--- WHAT THE EXERCISE ASKS ---
In the listing that follows, the lines starting at the one containing "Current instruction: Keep" and ending at the one containing "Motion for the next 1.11" are to be returned exactly, both boundary lines included, and no others.

--- PROVIDED DATA ---
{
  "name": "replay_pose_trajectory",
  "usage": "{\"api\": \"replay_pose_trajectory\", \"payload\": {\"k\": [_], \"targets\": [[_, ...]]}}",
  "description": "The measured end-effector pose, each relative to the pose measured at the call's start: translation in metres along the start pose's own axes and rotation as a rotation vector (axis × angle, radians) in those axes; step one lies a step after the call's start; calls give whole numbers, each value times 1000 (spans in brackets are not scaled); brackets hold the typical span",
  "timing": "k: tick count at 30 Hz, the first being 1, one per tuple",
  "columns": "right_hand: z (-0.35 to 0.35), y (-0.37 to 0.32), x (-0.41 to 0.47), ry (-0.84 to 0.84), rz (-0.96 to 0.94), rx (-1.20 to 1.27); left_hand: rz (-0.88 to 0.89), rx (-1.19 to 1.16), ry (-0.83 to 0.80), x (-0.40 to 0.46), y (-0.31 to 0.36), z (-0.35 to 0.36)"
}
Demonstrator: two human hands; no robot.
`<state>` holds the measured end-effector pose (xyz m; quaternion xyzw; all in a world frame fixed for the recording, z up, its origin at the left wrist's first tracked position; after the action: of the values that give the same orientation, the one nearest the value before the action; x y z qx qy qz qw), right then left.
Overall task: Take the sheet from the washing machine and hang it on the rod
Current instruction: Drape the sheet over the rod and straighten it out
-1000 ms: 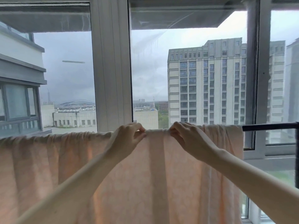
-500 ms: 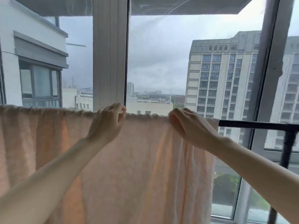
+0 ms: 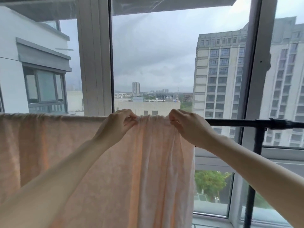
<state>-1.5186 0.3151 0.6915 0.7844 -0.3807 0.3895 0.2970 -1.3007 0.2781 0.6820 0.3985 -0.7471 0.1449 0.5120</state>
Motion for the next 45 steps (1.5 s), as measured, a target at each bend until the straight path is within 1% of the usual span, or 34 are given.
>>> {"api": "replay_pose_trajectory", "payload": {"k": [5, 7, 9, 11, 15, 19, 23, 26, 32, 34, 36, 38, 42, 45], "targets": [[-20, 30, -23, 3, 39, -90, -38, 6, 34, 0, -11, -2], [-31, 43, -31, 0, 98, -139, -52, 28, 40, -1, -13, -2], [-36, 49, -34, -20, 173, -137, -73, 48, 34, 1, -12, 0], [-36, 48, -33, -43, 215, -99, -58, 43, 18, 3, -2, 4], [-31, 35, -23, -2, 162, 16, 40, -33, 12, 2, 27, 16], [-11, 12, -9, -9, 34, -24, 30, -125, -6, 7, 39, 26], [-4, -2, 0, 49, -30, -49, 80, -120, -50, 6, 44, 28], [-12, 16, -8, 50, 35, -18, 86, -61, -83, 6, 29, 23], [-51, 68, -42, 47, 207, -110, 64, 77, -60, 10, 15, 22], [-61, 76, -48, 48, 262, -105, 72, 81, -49, 12, 23, 27], [-68, 79, -53, 51, 296, -65, 127, 63, -55, 13, 43, 37], [-74, 84, -59, 70, 290, -62, 199, 8, -67, 14, 69, 49], [-84, 100, -81, 69, 294, -142, 316, -37, -73, 15, 115, 73], [-91, 105, -91, 65, 257, -224, 325, -55, -17, 17, 134, 81]]}}
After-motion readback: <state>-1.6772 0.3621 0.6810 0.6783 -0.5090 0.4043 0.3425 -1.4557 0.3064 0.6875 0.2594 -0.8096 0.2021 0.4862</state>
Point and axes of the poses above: each hand's wrist, its own x-axis towards the middle knuckle, its own z-axis out of the palm, y = z × x, the point moved 7 cm from there along x, towards the middle knuckle, and after that the axes turned 9 degrees about y, right-handed, at the moved point
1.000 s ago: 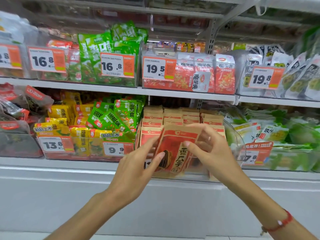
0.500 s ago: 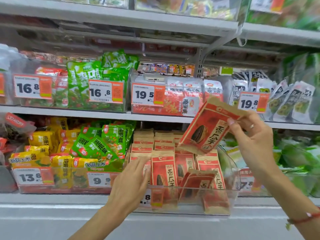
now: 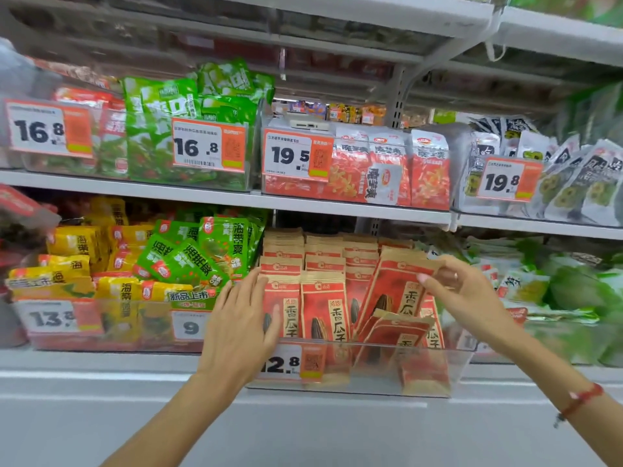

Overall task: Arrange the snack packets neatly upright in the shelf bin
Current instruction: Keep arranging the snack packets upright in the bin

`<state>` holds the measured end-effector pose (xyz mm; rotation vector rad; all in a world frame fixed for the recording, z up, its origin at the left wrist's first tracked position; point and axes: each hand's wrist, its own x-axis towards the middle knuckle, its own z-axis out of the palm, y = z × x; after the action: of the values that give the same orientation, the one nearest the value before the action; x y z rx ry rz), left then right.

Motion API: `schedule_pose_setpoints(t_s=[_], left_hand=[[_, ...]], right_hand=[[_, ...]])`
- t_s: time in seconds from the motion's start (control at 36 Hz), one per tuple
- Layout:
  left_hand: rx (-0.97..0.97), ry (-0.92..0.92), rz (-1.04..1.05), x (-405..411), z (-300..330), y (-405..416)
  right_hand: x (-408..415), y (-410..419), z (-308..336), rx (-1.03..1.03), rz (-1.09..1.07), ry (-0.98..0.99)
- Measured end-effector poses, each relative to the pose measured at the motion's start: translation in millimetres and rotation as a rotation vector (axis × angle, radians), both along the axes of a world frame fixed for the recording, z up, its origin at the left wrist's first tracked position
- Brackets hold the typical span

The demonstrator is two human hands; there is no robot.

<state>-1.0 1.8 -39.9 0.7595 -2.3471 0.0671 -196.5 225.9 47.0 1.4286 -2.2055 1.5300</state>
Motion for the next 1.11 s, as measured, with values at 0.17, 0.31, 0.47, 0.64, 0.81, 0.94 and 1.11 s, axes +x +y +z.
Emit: schedule_pose_setpoints(t_s=[0.17,0.31,0.47,0.64,0.81,0.94,1.11], left_hand=[[-0.005,0.022,-0.002,0.8,1.4,1.3],[0.023,0.031,0.031,-0.1,1.2,3.0],[0.022,0.008,0.033,2.3,2.2,4.0],[0.031,0.008,0.033,2.9,5.7,4.6],[0.032,0.014,0.031,3.7,5.4,5.4],[0.069,0.018,0.006,5.4,4.2,5.3],[-0.036,0.103,-0.111,-10.8,25.2,21.7]], right_hand=[[-2.4,-2.5,2.2,0.206,0.100,-0.020],[-15.3,-11.5,11.2,0.287,0.108,-0.030],[-11.8,-11.3,8.6,0.147,0.134,-0.126],[-17.5,-6.0,1.5,0.483,0.058,-0.172],[0.1,-2.9,12.8,0.447,0.018,0.070],[14.8,-9.9,-15.6,0.536,-0.101,0.489],[20.8,-8.6,-20.8,0.606,-0.185,0.723]])
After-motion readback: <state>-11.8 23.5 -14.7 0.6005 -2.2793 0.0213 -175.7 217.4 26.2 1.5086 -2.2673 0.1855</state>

--- RESULT OF THIS TASK ---
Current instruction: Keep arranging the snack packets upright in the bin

`<state>` holds the measured end-effector pose (xyz mm; rotation vector rad; all in a world frame fixed for the recording, z up, its origin at the left wrist's first tracked position; point and axes: each hand's wrist, its own x-axis towards the middle knuckle, its own z-axis out of the palm, y = z × x; after the action: of the values that give the same orientation, the one nearest the value before the action; x y z rx ry rz), left then right.

Motion API: `schedule_pose_setpoints(t_s=[_], left_hand=[[_, ...]], right_hand=[[_, ...]])`
- t_s: time in seconds from the motion's start (control at 36 Hz), one per tuple
- Layout:
  left_hand: rx (-0.97..0.97), ry (-0.92..0.92), rz (-1.04..1.05), x (-405..411), z (-300..330), y (-405..416)
  right_hand: x (-408..415), y (-410..419), z (-308..336), rx (-1.03..1.03), rz (-1.09..1.07), ry (-0.98..0.99)
- Measured end-effector poses, each relative to the pose measured at the motion's start: translation in millimetres and rotation as a rotation vector (axis × angle, radians), both along the axes of a world frame fixed for the recording, z up, its origin at the left wrist's first tracked position
- Brackets hold the typical span

The demonstrator is two human hands; there is no robot.

<state>-1.0 1.8 -39.9 0.7595 -2.3471 0.0671 -196.5 225.9 47.0 1.4286 -2.2055 1.5300</state>
Motion for the next 1.11 s, as measured, with values at 0.17, 0.31, 0.47, 0.64, 0.81, 0.94 and 1.11 s, axes +x +y +z.

The exercise is done.